++++ Data provided

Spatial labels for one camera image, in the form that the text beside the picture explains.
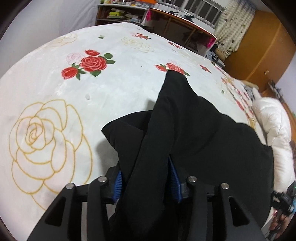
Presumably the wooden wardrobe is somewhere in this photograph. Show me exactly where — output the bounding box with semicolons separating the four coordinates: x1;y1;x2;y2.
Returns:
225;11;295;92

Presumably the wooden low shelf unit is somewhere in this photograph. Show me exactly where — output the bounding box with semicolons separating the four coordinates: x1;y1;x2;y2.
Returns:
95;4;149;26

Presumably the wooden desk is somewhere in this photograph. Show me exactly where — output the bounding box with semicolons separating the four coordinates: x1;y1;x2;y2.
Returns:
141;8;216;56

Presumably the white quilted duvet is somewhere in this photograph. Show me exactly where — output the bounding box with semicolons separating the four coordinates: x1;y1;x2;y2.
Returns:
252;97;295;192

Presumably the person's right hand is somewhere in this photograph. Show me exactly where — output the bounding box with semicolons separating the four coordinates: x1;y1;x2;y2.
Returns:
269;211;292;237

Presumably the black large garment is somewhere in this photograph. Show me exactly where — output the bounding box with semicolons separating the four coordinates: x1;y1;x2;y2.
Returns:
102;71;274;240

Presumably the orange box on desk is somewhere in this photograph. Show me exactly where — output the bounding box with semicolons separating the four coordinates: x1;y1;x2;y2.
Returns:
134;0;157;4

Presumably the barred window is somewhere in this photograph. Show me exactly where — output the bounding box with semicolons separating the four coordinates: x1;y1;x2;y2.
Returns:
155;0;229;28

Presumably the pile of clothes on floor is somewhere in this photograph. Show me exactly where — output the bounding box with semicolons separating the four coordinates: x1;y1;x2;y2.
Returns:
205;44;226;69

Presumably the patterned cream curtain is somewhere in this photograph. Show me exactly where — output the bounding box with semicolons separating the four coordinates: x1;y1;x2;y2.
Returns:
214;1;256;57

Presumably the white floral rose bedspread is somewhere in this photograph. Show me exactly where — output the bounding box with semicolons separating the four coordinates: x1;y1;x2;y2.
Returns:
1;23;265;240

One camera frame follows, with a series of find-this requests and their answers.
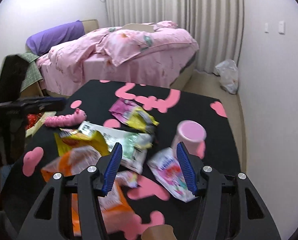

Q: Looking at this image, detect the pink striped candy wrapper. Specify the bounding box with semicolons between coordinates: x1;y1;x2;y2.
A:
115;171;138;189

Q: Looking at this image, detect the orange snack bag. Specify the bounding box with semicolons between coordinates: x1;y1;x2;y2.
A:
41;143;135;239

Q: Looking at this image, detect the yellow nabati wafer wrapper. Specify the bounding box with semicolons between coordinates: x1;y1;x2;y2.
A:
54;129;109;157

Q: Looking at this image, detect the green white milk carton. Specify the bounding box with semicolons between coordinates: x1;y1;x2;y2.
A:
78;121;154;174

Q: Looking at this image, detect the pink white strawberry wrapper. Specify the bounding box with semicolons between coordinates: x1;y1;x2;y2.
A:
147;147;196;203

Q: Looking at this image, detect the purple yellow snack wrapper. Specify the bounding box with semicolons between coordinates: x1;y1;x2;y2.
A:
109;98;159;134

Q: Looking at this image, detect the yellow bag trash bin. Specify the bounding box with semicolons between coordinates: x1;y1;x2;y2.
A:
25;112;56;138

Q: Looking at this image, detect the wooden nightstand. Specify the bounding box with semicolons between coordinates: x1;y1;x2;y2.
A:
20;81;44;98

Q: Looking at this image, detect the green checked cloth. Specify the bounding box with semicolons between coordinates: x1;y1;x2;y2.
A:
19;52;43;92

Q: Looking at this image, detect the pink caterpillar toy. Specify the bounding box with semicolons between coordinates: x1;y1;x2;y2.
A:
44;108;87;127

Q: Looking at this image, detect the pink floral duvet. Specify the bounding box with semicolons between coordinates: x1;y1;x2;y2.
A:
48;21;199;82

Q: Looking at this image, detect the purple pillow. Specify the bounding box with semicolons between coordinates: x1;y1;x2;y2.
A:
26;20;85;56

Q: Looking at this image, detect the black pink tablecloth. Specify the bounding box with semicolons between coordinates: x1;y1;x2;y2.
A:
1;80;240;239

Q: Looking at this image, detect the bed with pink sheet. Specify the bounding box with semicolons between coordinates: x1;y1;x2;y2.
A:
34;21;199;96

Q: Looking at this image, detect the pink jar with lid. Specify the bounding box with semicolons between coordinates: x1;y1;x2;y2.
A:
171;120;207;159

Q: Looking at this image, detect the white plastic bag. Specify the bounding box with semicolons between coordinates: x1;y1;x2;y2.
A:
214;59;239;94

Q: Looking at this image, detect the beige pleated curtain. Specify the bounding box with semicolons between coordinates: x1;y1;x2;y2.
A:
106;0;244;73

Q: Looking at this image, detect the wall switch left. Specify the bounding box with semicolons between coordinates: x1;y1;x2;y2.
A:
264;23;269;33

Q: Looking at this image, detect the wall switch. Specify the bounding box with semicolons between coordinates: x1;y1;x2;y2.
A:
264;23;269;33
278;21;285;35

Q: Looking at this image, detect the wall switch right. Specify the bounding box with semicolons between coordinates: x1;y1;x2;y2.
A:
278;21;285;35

++++++++

- _Required work_: In your copy, every entry above must match word for word, and no picture may appear.

- _Answer space_:
Spatial labels for one camera image, in the form that the text beside the picture explains.
Presumably the wooden wardrobe is somewhere in this photograph. Show me exactly where — output the bounding box with semicolons separating the four coordinates: x1;y1;x2;y2.
Returns:
225;11;295;92

Presumably the wooden low shelf unit is somewhere in this photograph. Show me exactly where — output the bounding box with semicolons separating the four coordinates: x1;y1;x2;y2.
Returns:
95;4;149;26

Presumably the wooden desk is somewhere in this photograph. Show me exactly where — output the bounding box with semicolons separating the four coordinates: x1;y1;x2;y2.
Returns:
141;8;216;56

Presumably the white quilted duvet is somewhere in this photograph. Show me exactly where — output the bounding box with semicolons separating the four coordinates: x1;y1;x2;y2.
Returns:
252;97;295;192

Presumably the person's right hand is somewhere in this photograph. Show me exactly where — output the bounding box with semicolons separating the four coordinates: x1;y1;x2;y2.
Returns:
269;211;292;237

Presumably the black large garment is somewhere in this photograph. Show me exactly where — output the bounding box with semicolons separating the four coordinates: x1;y1;x2;y2.
Returns:
102;71;274;240

Presumably the orange box on desk is somewhere in this photograph. Show me exactly where — output the bounding box with semicolons separating the four coordinates: x1;y1;x2;y2.
Returns:
134;0;157;4

Presumably the barred window is somewhere in this photograph. Show me exactly where — output the bounding box with semicolons separating the four coordinates: x1;y1;x2;y2.
Returns:
155;0;229;28

Presumably the pile of clothes on floor is somewhere in this photograph. Show me exactly where — output the bounding box with semicolons separating the four coordinates: x1;y1;x2;y2.
Returns:
205;44;226;69

Presumably the patterned cream curtain is somewhere in this photograph. Show me exactly where — output the bounding box with semicolons separating the four coordinates: x1;y1;x2;y2.
Returns:
214;1;256;57

Presumably the white floral rose bedspread is somewhere in this photograph. Show me exactly where — output the bounding box with semicolons separating the four coordinates: x1;y1;x2;y2.
Returns:
1;23;265;240

One camera frame follows, with a series of find-this requests and their answers.

Q: Looking at this image, detect the pink striped candy wrapper. Specify the bounding box with semicolons between coordinates: x1;y1;x2;y2.
A:
115;171;138;189

Q: Looking at this image, detect the orange snack bag. Specify the bounding box with semicolons between coordinates: x1;y1;x2;y2.
A:
41;143;135;239

Q: Looking at this image, detect the yellow nabati wafer wrapper. Specify the bounding box with semicolons between coordinates: x1;y1;x2;y2.
A:
54;129;109;157

Q: Looking at this image, detect the green white milk carton. Specify the bounding box with semicolons between coordinates: x1;y1;x2;y2.
A:
78;121;154;174

Q: Looking at this image, detect the pink white strawberry wrapper. Specify the bounding box with semicolons between coordinates: x1;y1;x2;y2.
A:
147;147;196;203

Q: Looking at this image, detect the purple yellow snack wrapper. Specify the bounding box with semicolons between coordinates: x1;y1;x2;y2.
A:
109;98;159;134

Q: Looking at this image, detect the yellow bag trash bin. Specify the bounding box with semicolons between coordinates: x1;y1;x2;y2.
A:
25;112;56;138

Q: Looking at this image, detect the wooden nightstand. Specify the bounding box with semicolons between coordinates: x1;y1;x2;y2.
A:
20;81;44;98

Q: Looking at this image, detect the green checked cloth. Specify the bounding box with semicolons between coordinates: x1;y1;x2;y2.
A:
19;52;43;92

Q: Looking at this image, detect the pink caterpillar toy. Specify the bounding box with semicolons between coordinates: x1;y1;x2;y2.
A:
44;108;87;127

Q: Looking at this image, detect the pink floral duvet. Specify the bounding box with semicolons between coordinates: x1;y1;x2;y2.
A:
48;21;199;82

Q: Looking at this image, detect the purple pillow. Specify the bounding box with semicolons between coordinates: x1;y1;x2;y2.
A:
26;20;85;56

Q: Looking at this image, detect the black pink tablecloth. Specify the bounding box with semicolons between coordinates: x1;y1;x2;y2.
A:
1;80;240;239

Q: Looking at this image, detect the bed with pink sheet. Specify the bounding box with semicolons between coordinates: x1;y1;x2;y2.
A:
34;21;199;96

Q: Looking at this image, detect the pink jar with lid. Specify the bounding box with semicolons between coordinates: x1;y1;x2;y2.
A:
171;120;207;159

Q: Looking at this image, detect the white plastic bag. Specify the bounding box with semicolons between coordinates: x1;y1;x2;y2.
A:
214;59;239;94

Q: Looking at this image, detect the beige pleated curtain. Specify the bounding box with semicolons between coordinates: x1;y1;x2;y2.
A:
106;0;244;73

Q: Looking at this image, detect the wall switch left. Specify the bounding box with semicolons between coordinates: x1;y1;x2;y2.
A:
264;23;269;33

Q: Looking at this image, detect the wall switch. Specify the bounding box with semicolons between coordinates: x1;y1;x2;y2.
A:
264;23;269;33
278;21;285;35

Q: Looking at this image, detect the wall switch right. Specify the bounding box with semicolons between coordinates: x1;y1;x2;y2.
A:
278;21;285;35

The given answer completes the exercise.